• TRY IT
For the listing underneath, give the count of lines containing the string "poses" and nothing further.

:::

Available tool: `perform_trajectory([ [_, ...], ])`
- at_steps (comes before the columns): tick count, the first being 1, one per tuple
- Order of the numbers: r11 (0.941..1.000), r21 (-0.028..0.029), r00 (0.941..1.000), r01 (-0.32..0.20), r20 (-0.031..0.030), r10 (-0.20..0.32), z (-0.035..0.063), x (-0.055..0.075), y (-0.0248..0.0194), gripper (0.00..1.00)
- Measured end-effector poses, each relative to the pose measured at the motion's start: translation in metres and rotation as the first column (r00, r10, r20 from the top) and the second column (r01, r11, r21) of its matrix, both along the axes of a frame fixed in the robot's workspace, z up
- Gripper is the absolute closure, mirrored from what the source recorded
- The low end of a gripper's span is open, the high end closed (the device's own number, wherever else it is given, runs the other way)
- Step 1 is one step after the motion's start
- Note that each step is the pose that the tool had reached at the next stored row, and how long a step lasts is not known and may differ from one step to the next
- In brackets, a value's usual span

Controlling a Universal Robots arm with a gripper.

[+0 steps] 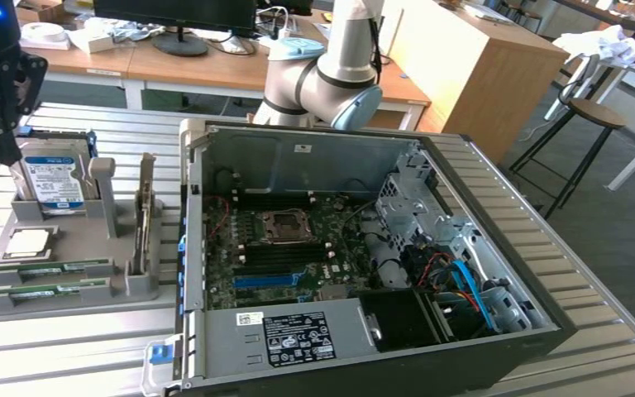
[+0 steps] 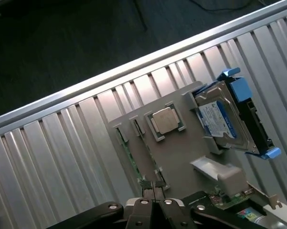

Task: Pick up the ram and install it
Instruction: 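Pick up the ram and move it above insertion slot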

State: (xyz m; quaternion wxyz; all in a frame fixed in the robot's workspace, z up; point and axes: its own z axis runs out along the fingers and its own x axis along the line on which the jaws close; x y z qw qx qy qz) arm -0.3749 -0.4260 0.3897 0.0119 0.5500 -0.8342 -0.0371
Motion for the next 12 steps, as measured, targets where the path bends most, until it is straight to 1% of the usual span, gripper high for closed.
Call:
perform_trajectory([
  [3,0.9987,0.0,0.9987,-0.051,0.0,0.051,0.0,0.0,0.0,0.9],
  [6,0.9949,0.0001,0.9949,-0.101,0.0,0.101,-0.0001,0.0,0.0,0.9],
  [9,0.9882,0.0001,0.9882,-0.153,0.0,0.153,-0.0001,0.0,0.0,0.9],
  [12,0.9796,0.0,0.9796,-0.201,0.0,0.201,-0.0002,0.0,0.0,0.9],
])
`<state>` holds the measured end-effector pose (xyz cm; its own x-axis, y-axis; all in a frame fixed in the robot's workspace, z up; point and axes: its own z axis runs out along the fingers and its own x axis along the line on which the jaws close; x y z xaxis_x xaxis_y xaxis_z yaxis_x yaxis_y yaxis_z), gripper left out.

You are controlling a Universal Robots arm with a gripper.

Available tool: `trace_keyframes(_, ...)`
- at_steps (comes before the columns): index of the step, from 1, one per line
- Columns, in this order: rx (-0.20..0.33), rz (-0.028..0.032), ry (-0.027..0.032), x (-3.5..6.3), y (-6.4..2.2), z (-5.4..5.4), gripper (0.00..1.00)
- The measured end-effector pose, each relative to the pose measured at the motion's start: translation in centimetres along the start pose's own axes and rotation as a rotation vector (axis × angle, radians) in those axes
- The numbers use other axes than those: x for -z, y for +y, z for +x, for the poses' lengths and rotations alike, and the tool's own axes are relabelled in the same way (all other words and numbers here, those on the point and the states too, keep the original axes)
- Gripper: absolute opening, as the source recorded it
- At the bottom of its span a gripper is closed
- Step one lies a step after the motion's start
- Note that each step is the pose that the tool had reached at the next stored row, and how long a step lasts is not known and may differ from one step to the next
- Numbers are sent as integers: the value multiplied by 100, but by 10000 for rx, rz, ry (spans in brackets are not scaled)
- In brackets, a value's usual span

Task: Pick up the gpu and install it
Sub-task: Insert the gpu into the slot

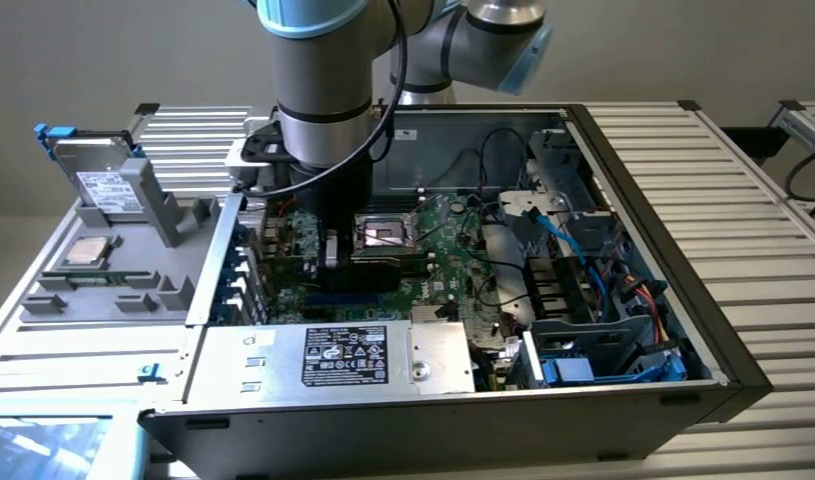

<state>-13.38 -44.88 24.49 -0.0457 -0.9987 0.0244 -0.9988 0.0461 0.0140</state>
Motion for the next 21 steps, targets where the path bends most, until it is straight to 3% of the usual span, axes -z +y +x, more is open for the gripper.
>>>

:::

• RESULT BELOW
2